Ten additional member organisations from the anti-financial crime ecosystem, and a permanent secretariat, have recently been announced as part of the Coalition’s public launch.
The heart of the issue
Such initiatives drive at the heart of the issue – the ability to follow the money within supply chains. But more needs to be done, and until tangible policy initiatives and regulatory frameworks are in place, industries that unwittingly facilitate green crime need to be more proactive in standardising their approaches to detecting such activity in their supply chains.
According to research conducted by Refinitiv, more than 40% of third parties relationships within global supply chains are not even subject to due diligence checks during onboarding, and 60% are not subject to ongoing monitoring. The research also found that up to 65% of respondents know or suspect that third parties they deal with may have been involved in a range of illegal, environmentally damaging activities – effectively indicating that green criminals are hiding in plain sight.
So, what can be done?

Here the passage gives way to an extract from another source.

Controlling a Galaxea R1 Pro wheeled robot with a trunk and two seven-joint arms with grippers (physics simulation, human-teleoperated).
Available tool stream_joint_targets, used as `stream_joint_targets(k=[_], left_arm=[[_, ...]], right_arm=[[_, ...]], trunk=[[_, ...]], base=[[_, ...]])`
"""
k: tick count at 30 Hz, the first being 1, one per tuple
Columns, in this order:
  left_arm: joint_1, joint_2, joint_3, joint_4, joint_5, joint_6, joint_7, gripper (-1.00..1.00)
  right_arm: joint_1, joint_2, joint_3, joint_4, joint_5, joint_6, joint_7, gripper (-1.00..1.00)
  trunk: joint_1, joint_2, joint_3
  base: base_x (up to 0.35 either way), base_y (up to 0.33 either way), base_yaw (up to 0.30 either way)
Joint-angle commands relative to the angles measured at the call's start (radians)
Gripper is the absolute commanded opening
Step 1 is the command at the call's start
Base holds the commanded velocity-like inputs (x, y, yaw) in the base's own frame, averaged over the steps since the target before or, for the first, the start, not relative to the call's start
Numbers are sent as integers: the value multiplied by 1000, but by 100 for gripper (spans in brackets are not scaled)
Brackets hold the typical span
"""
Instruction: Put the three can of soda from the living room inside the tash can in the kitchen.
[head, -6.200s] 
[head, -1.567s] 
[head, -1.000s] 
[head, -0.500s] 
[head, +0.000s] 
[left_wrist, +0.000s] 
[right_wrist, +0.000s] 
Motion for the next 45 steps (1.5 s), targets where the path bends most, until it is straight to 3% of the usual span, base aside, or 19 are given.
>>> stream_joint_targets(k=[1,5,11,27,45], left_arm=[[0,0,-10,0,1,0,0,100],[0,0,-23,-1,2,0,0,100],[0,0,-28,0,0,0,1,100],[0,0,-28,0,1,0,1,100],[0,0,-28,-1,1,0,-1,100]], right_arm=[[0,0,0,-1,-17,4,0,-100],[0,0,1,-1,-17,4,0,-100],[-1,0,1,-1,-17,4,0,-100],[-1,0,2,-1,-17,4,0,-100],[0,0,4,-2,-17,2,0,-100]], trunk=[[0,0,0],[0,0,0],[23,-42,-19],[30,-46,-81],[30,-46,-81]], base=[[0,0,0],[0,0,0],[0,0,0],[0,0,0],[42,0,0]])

Che Sidanius, Global Head of Financial Crime and Industry Affairs at Refinitiv, believes it is vital to continuously raise awareness of this issue and challenge relevant organisations including the FATF to question whether current approaches to tackling financial crime are adequate.

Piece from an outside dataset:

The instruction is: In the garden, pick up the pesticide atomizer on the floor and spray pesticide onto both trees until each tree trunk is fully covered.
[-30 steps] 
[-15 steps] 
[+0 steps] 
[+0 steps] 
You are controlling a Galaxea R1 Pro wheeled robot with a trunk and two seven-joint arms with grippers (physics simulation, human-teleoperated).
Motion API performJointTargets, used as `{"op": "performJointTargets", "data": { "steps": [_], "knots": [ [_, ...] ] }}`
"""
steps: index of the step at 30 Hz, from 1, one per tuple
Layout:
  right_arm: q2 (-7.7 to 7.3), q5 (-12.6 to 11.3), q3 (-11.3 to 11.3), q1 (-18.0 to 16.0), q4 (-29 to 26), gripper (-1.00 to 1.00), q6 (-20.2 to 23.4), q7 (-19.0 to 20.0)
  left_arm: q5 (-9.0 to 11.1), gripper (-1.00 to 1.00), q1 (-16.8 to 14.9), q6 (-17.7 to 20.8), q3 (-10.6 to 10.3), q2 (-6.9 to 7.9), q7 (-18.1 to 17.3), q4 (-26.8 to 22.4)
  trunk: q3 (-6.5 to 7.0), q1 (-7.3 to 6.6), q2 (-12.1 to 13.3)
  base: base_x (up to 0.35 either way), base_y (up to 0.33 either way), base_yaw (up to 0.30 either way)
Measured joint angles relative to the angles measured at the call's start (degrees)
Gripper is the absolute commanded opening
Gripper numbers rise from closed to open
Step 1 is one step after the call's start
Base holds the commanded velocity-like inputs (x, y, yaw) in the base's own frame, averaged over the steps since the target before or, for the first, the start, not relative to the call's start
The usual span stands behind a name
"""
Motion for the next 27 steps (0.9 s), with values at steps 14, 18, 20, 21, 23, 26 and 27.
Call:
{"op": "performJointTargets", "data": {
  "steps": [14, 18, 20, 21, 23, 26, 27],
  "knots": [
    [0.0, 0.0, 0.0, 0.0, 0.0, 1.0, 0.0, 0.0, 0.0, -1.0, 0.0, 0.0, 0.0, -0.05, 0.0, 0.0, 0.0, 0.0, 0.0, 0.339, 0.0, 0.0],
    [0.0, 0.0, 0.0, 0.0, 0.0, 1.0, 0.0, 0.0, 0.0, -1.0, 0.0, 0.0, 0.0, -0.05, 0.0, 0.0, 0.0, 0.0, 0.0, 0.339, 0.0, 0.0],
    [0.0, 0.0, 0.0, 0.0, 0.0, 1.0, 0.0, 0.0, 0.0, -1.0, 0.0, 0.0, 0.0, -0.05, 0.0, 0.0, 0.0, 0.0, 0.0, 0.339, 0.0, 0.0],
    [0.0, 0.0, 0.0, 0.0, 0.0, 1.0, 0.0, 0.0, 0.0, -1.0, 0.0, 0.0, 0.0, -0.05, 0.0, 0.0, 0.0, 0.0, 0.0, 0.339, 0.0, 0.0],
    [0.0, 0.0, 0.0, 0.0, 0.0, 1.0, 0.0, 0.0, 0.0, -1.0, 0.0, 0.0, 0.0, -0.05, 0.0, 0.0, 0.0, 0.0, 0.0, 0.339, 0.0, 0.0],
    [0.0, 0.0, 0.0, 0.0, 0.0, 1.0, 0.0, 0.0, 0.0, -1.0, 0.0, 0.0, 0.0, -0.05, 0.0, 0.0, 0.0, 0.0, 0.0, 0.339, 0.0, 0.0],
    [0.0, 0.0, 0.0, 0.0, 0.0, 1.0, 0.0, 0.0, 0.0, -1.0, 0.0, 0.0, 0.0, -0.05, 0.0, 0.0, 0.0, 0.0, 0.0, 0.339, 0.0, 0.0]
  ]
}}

“I believe FATF should add environmental crime to the list of predicate offences,” he said. “We should also continue to engage with organisations on how data and tools can be used by banks and transport companies to identify wildlife trafficking patterns and other forms of green crime. The Covid-19 pandemic has been a watershed moment on this issue. We are also advocating for policy reforms to enable greater information sharing.”
A proactive stance
Financial institutions in particular have a crucial role to play in the fight against green crime. Not only should they be supporting efforts to curb such activity using existing in-house due diligence and transaction monitoring infrastructure, but they can also make a difference by contributing financial intelligence to support law enforcement efforts in pursuit of green crime’s greatest beneficiaries.
Compliance departments must support the need for vigorous screening of suppliers and third-party relationships for financial crime risks. Enhanced due diligence is a crucial defence against financial crime, and with specific context to wildlife and environmental crimes, the adoption of regular monitoring of third-party relationships can help ensure companies are operating sustainable supply chains that support the UN’s Sustainable Development Goals.
With a helping hand from advanced technology, the capacity to achieve these noble aims becomes easier. In April, for example, the International Fund for Animal Welfare (IFAW) and Chinese internet giant Baidu launched ‘AI Guardian of Endangered Species’, an artificial intelligence tool that has been trained to identify wildlife products traded online – with up to 75% accuracy – using images of endangered animals accumulated over a decade.
Once the FATF unveils its guidance for how illegal wildlife trade, money laundering and the global financial system interact, it will become easier for regulators to adopt national policy frameworks to support the eradication of illegal wildlife trade, and for financial institutions to set up internal policies to handle the issue far more effectively.
In the meantime, Sidanius says Refinitiv is committed to continuing to raise awareness of green crime, and to bring it from awareness into policy focus. He encourages a more proactive stance from financial and non-financial companies alike to specifically screen for green crime risk, even in the absence of regulatory frameworks mandating such action.
“Banks and other obligated entities need to integrate environmental crime and wildlife trafficking as part of their due diligence process, law enforcement needs greater resources to focus on actors who harm our environment, and there needs to be much greater collaboration,” Sidanius says.